In 1993, Disney released Cool Runnings, a film loosely based on and inspired by the team's experience in the four-man Bobsleigh at the 1988 Winter Olympics event. A video game based on Jamaica's bobsleigh teams was released for the Wii on 12 October 2010. Titled Sled Shred featuring the Jamaican Bobsled Team and published by SouthPeak Games, it features characters steered by tilting the Wii Remote sliding down icy paths in varied scenery atop various sleds.
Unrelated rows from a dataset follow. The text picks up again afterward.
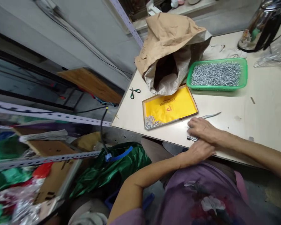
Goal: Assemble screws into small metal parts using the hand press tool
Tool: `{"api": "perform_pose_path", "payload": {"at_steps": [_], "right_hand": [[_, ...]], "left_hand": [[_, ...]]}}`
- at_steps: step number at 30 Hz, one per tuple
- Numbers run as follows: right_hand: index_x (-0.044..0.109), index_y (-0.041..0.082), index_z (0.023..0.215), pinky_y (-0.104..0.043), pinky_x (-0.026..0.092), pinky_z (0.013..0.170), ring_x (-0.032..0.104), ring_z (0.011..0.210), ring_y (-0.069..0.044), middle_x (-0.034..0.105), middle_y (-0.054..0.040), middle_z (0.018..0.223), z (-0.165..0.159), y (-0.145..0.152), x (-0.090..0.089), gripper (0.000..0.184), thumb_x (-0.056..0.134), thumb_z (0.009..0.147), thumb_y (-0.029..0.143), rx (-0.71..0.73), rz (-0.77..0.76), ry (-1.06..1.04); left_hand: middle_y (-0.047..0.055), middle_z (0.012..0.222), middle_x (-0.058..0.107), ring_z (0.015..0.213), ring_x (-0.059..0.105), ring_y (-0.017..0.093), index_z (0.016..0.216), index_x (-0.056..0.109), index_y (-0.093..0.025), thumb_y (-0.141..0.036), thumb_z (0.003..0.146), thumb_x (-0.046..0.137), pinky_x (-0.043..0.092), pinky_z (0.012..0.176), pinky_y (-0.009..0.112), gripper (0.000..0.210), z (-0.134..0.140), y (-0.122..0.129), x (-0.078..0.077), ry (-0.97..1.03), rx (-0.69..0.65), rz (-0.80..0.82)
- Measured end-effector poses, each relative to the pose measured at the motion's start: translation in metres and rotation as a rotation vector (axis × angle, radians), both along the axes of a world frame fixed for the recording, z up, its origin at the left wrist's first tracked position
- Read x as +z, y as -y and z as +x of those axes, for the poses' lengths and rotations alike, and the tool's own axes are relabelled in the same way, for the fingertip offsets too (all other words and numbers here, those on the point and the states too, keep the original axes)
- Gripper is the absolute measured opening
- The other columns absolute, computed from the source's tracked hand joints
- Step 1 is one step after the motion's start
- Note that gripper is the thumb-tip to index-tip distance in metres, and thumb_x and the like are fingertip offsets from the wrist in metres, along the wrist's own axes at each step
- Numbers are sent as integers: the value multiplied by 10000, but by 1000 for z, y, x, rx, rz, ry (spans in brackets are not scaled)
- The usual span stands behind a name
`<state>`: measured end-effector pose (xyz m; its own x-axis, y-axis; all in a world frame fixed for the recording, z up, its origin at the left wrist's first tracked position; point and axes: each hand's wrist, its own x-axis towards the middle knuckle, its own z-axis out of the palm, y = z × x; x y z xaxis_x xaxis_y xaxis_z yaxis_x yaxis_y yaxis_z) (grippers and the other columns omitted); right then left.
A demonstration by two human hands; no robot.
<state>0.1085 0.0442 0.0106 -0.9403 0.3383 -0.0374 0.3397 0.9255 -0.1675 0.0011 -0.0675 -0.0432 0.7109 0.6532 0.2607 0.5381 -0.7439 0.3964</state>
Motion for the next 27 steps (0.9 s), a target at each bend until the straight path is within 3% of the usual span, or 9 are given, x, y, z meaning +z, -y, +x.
{"api": "perform_pose_path", "payload": {"at_steps": [2, 4, 7, 10, 14, 19, 22, 25, 27], "right_hand": [[670, 178, 776, -327, 275, 671, 479, 930, -216, 633, -92, 921, -17, 8, -10, 192, 538, 899, 111, 106, -12, 15], [651, 171, 733, -336, 289, 684, 494, 907, -223, 638, -89, 879, -28, 9, -24, 167, 576, 876, 132, 147, 6, -34], [639, 167, 768, -330, 324, 695, 521, 836, -208, 646, -79, 829, -34, 5, -35, 173, 530, 899, 138, 128, 27, -262], [637, 163, 860, -311, 387, 698, 549, 776, -185, 651, -69, 805, -26, -11, -18, 227, 430, 956, 161, -8, -1, -560], [637, 166, 933, -355, 468, 753, 593, 835, -216, 673, -86, 869, 0, -62, 29, 203, 458, 958, 260, -286, 108, -795], [664, 185, 972, -426, 487, 817, 601, 890, -261, 664, -101, 916, 35, -108, 63, 195, 516, 928, 305, -547, 273, -672], [663, 169, 996, -389, 502, 787, 609, 905, -249, 655, -114, 954, 49, -87, 62, 209, 487, 949, 271, -547, 219, -578], [655, 178, 877, -307, 499, 670, 615, 737, -182, 635, -66, 823, 53, -39, 43, 271, 417, 986, 249, -463, -36, -401], [648, 175, 909, -276, 486, 637, 625, 736, -166, 636, -63, 878, 53, -5, 28, 199, 476, 969, 254, -420, -176, -245]], "left_hand": [[77, 956, 704, 990, 650, 183, 1063, 655, -172, -282, 1000, 413, 532, 933, 336, 273, -21, 8, 5, 23, -30, 123], [60, 874, 689, 893, 640, 165, 1030, 664, -168, -248, 998, 415, 534, 891, 338, 263, -53, 12, 13, 29, 87, 231], [74, 848, 663, 825, 595, 172, 988, 678, -158, -217, 987, 433, 521, 795, 341, 252, -117, 1, 27, -70, 532, 275], [84, 851, 639, 834, 543, 194, 918, 705, -168, -238, 960, 503, 489, 760, 331, 218, -174, -24, 39, -250, 861, 176], [82, 820, 614, 842, 499, 200, 816, 720, -171, -218, 935, 542, 439, 753, 313, 220, -208, -57, 43, -473, 729, -71], [88, 753, 597, 797, 490, 193, 692, 677, -149, -194, 934, 518, 402, 720, 302, 292, -207, -72, 43, -612, 546, -224], [98, 770, 620, 817, 520, 204, 696, 664, -147, -167, 923, 496, 416, 716, 301, 283, -211, -76, 40, -601, 561, -212], [95, 795, 650, 835, 550, 213, 713, 665, -161, -154, 878, 513, 437, 729, 299, 224, -210, -80, 44, -455, 669, -172], [75, 792, 666, 813, 572, 205, 726, 671, -172, -169, 831, 550, 448, 719, 286, 160, -198, -79, 53, -276, 797, -201]]}}
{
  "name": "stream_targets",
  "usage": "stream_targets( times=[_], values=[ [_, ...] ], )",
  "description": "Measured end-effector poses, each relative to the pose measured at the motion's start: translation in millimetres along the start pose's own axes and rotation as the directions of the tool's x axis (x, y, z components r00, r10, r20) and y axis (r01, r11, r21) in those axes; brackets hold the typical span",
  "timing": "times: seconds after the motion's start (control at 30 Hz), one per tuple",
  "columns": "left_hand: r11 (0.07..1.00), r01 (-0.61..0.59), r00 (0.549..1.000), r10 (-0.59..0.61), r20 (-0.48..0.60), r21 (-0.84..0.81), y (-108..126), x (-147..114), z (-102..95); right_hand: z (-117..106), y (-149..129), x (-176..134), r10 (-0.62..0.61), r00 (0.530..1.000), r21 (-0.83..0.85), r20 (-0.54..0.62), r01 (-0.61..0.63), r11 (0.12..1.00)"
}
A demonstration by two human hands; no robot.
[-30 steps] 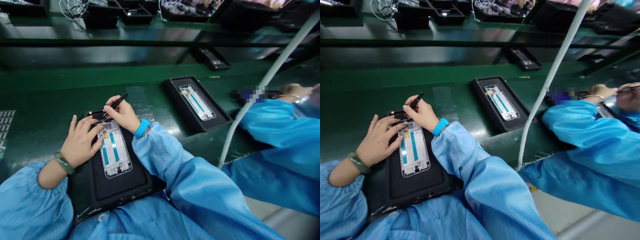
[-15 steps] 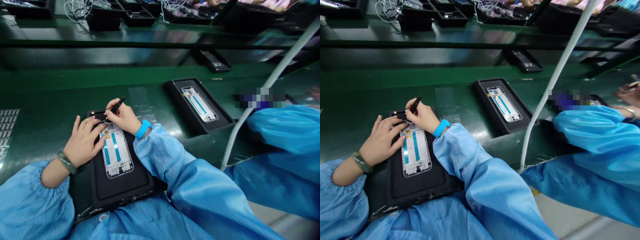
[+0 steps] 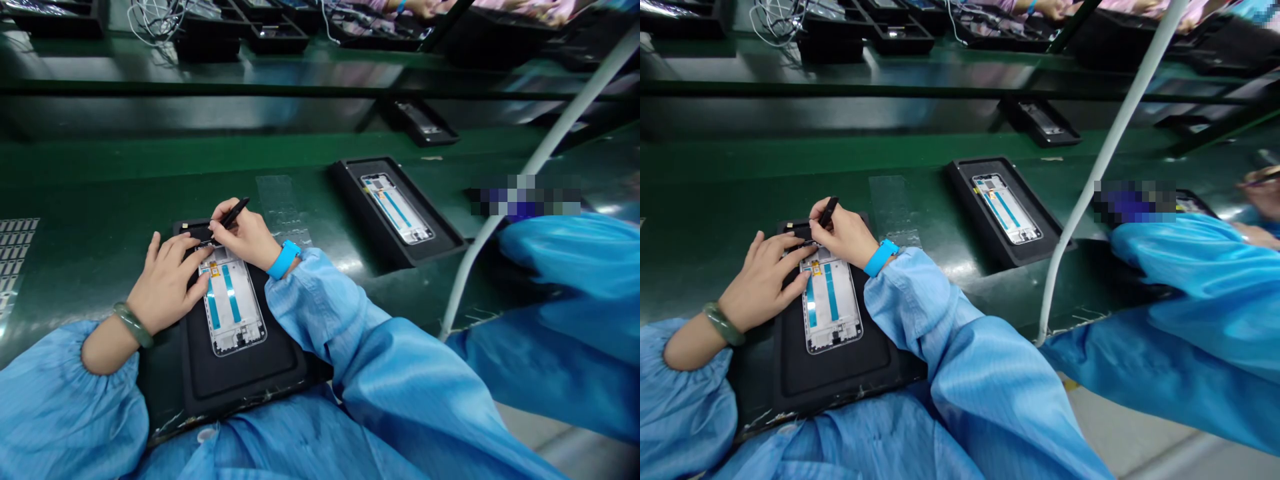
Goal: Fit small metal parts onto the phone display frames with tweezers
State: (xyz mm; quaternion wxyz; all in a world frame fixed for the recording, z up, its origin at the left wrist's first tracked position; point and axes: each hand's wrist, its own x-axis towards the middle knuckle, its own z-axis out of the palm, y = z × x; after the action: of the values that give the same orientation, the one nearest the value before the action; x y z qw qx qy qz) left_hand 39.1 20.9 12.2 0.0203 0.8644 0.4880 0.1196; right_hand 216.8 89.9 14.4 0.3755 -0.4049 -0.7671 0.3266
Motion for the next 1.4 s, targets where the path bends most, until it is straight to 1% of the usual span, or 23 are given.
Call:
stream_targets(
  times=[0.1,0.3,0.43,0.6,0.73,0.8,0.87,0.93,1.0,1.03,1.13,1.27,1.4],
  values=[
    [1.0,-0.004,1.0,0.004,-0.004,-0.001,0.2,0.0,0.2,0.1,0.7,-0.2,-0.038,0.999,-0.034,0.009,0.038,0.999],
    [1.0,-0.003,1.0,0.003,-0.005,0.004,1.3,0.2,-0.6,1.4,1.6,0.3,-0.094,0.995,-0.053,-0.017,0.093,0.994],
    [1.0,-0.003,1.0,0.003,-0.001,0.007,1.3,0.3,-1.0,0.7,0.3,0.3,-0.132,0.991,-0.12,0.03,0.135,0.984],
    [1.0,-0.008,1.0,0.008,0.001,0.014,0.8,-0.1,0.1,-1.7,-2.1,2.4,-0.159,0.982,-0.166,0.104,0.175,0.971],
    [1.0,-0.014,1.0,0.014,0.002,0.025,1.0,-0.2,0.2,-2.1,-6.7,5.9,-0.225,0.955,-0.225,0.192,0.266,0.937],
    [1.0,-0.014,1.0,0.014,0.005,0.027,1.3,0.0,-0.1,-2.0,-7.0,6.6,-0.241,0.947,-0.235,0.212,0.289,0.928],
    [1.0,-0.013,1.0,0.013,0.007,0.021,1.4,0.2,-0.5,-2.0,-4.3,6.0,-0.208,0.964,-0.19,0.168,0.239,0.952],
    [1.0,-0.011,1.0,0.011,0.008,0.011,1.7,0.3,-0.8,-2.0,0.6,4.5,-0.138,0.987,-0.106,0.076,0.146,0.984],
    [1.0,-0.009,1.0,0.009,0.008,0.006,2.0,0.2,-1.0,-1.7,5.2,2.7,-0.082,0.997,-0.031,0.006,0.082,0.996],
    [1.0,-0.007,1.0,0.007,0.007,0.006,2.2,0.2,-1.0,-1.4,6.9,2.0,-0.07,0.997,-0.004,-0.01,0.07,0.998],
    [1.0,-0.002,1.0,0.002,0.006,0.005,2.7,0.2,-1.3,-0.4,8.3,1.4,-0.067,0.998,0.036,0.005,0.066,0.997],
    [1.0,-0.001,1.0,0.001,0.013,0.005,2.7,0.2,-1.5,-0.1,6.7,2.2,-0.047,0.999,0.027,0.023,0.047,0.999],
    [1.0,0.001,1.0,-0.001,0.016,0.008,2.0,0.0,-0.9,-0.5,5.9,2.4,-0.058,0.998,0.029,0.016,0.058,0.998]
  ],
)
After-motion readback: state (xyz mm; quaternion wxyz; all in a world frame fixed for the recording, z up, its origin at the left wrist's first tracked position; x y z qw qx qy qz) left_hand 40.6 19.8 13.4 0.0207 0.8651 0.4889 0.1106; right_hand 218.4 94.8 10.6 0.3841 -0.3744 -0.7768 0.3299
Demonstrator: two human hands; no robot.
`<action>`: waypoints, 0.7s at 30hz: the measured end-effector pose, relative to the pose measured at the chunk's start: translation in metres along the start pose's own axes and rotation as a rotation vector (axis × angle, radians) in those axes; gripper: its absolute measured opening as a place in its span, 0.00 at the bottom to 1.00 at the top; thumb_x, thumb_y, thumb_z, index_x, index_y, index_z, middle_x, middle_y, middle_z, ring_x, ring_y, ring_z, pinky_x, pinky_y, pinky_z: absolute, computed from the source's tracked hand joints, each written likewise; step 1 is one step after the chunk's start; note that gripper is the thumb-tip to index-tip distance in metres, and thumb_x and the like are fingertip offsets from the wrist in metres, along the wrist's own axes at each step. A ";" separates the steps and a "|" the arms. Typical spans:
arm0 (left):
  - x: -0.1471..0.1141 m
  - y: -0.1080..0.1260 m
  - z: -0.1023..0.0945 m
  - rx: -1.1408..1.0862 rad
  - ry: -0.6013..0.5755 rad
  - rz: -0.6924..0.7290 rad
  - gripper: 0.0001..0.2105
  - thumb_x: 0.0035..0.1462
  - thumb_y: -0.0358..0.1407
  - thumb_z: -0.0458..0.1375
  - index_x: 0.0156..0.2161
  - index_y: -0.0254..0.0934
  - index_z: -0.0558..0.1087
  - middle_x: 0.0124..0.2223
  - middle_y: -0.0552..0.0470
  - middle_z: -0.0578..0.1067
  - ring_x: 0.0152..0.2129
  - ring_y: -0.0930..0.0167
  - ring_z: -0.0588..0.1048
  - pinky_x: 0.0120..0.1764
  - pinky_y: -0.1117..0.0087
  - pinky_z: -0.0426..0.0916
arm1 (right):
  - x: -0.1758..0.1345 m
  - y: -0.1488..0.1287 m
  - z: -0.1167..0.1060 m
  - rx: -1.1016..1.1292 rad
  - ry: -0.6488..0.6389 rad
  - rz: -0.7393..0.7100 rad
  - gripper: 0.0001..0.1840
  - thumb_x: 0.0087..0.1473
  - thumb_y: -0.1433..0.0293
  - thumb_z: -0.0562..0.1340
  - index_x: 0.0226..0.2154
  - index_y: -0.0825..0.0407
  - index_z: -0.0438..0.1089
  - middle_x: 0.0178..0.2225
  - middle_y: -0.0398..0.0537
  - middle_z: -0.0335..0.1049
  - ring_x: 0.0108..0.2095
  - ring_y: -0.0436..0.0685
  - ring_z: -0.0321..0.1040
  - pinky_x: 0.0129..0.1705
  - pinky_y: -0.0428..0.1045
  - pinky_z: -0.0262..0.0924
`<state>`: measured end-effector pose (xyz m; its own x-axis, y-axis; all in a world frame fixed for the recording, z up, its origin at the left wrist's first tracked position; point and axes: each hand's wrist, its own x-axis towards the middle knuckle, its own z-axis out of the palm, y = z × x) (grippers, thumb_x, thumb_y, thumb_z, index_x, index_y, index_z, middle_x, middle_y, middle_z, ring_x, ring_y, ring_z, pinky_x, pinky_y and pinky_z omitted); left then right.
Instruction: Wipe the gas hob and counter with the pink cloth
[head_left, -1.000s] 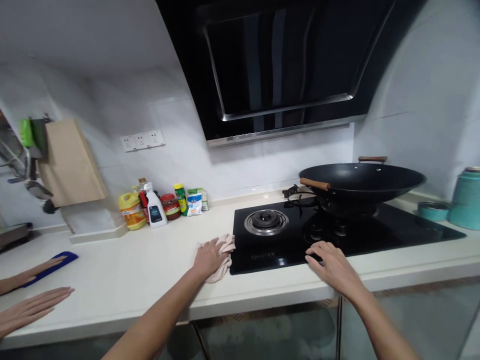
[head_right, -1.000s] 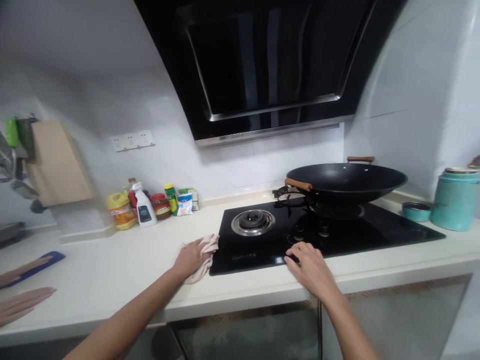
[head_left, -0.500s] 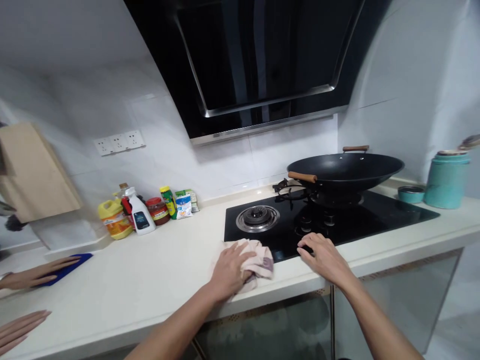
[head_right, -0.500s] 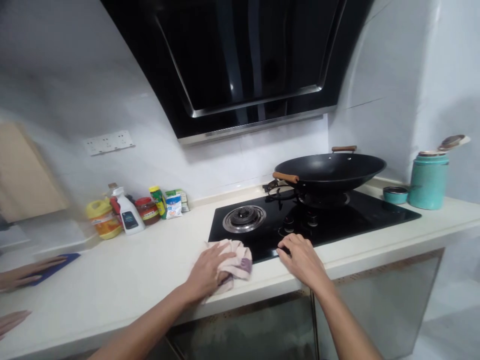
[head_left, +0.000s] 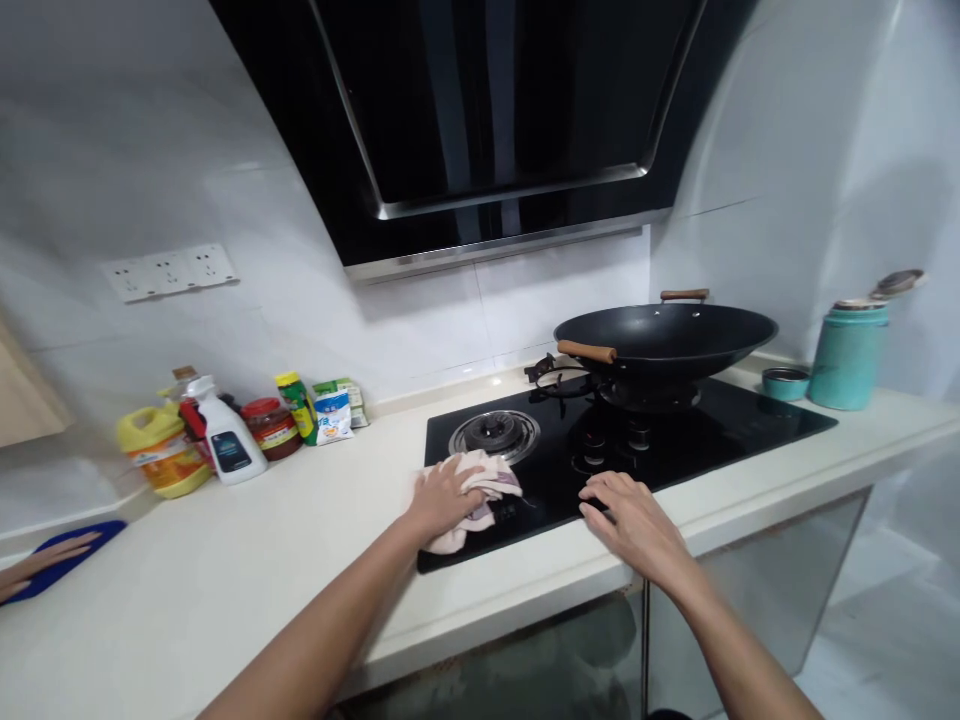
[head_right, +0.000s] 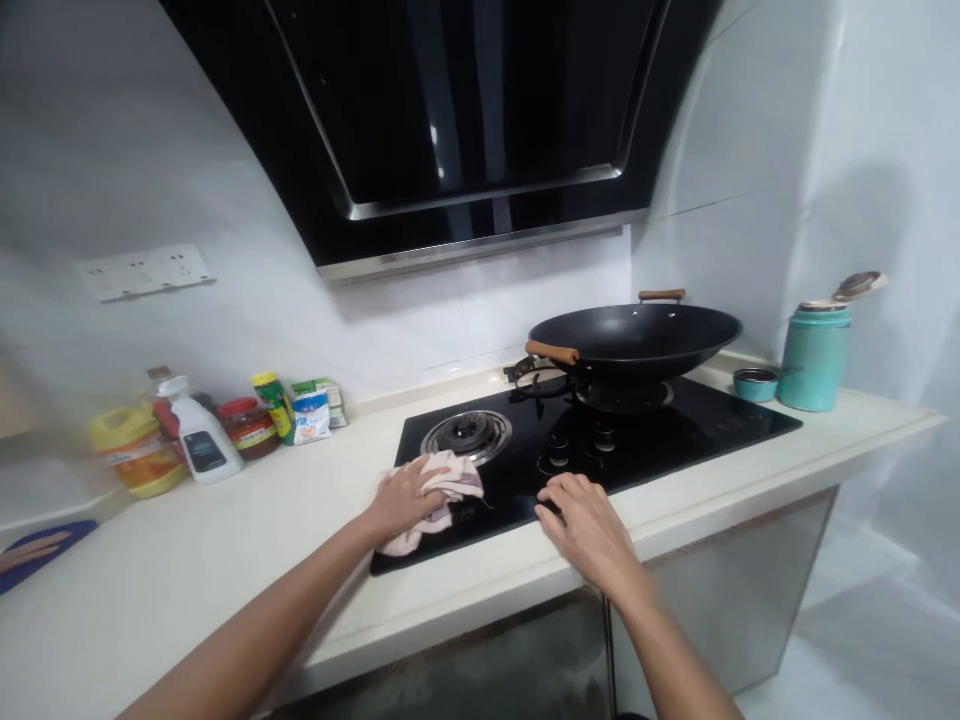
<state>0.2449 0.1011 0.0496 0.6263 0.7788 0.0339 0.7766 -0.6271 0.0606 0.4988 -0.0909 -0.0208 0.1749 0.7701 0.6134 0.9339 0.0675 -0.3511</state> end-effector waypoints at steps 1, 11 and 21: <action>0.006 -0.011 -0.002 -0.001 0.007 -0.043 0.27 0.63 0.53 0.48 0.66 0.59 0.61 0.74 0.53 0.52 0.69 0.54 0.52 0.64 0.45 0.48 | 0.000 -0.001 0.000 -0.009 0.008 -0.005 0.10 0.63 0.64 0.58 0.43 0.47 0.73 0.46 0.49 0.72 0.47 0.58 0.67 0.48 0.55 0.60; 0.111 -0.075 0.002 0.001 0.064 -0.213 0.27 0.64 0.52 0.43 0.64 0.50 0.67 0.71 0.43 0.58 0.63 0.43 0.61 0.57 0.40 0.58 | 0.001 -0.005 -0.001 -0.032 0.026 -0.029 0.12 0.66 0.59 0.58 0.41 0.47 0.73 0.44 0.51 0.72 0.45 0.60 0.68 0.46 0.57 0.61; 0.237 -0.075 0.003 0.008 0.021 -0.236 0.38 0.60 0.63 0.42 0.69 0.45 0.57 0.71 0.33 0.55 0.62 0.35 0.59 0.54 0.32 0.54 | 0.005 -0.004 -0.001 -0.040 0.059 -0.055 0.08 0.62 0.60 0.62 0.40 0.45 0.71 0.43 0.51 0.72 0.45 0.62 0.68 0.44 0.58 0.64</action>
<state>0.3354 0.3329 0.0506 0.4257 0.9039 0.0403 0.9019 -0.4275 0.0611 0.4960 -0.0874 -0.0153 0.1396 0.7272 0.6721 0.9541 0.0827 -0.2878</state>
The 2014 team was the inspiration for "The Bobsled Song" written by Sidney Mills from Steel Pulse, Jon Notar, and Groove Guild. The music video features 8-bit graphics. The song is timed to sync up to the team's Sochi bobsled run. The song was widely shown on television Olympics coverage in the lead-up to the team's run.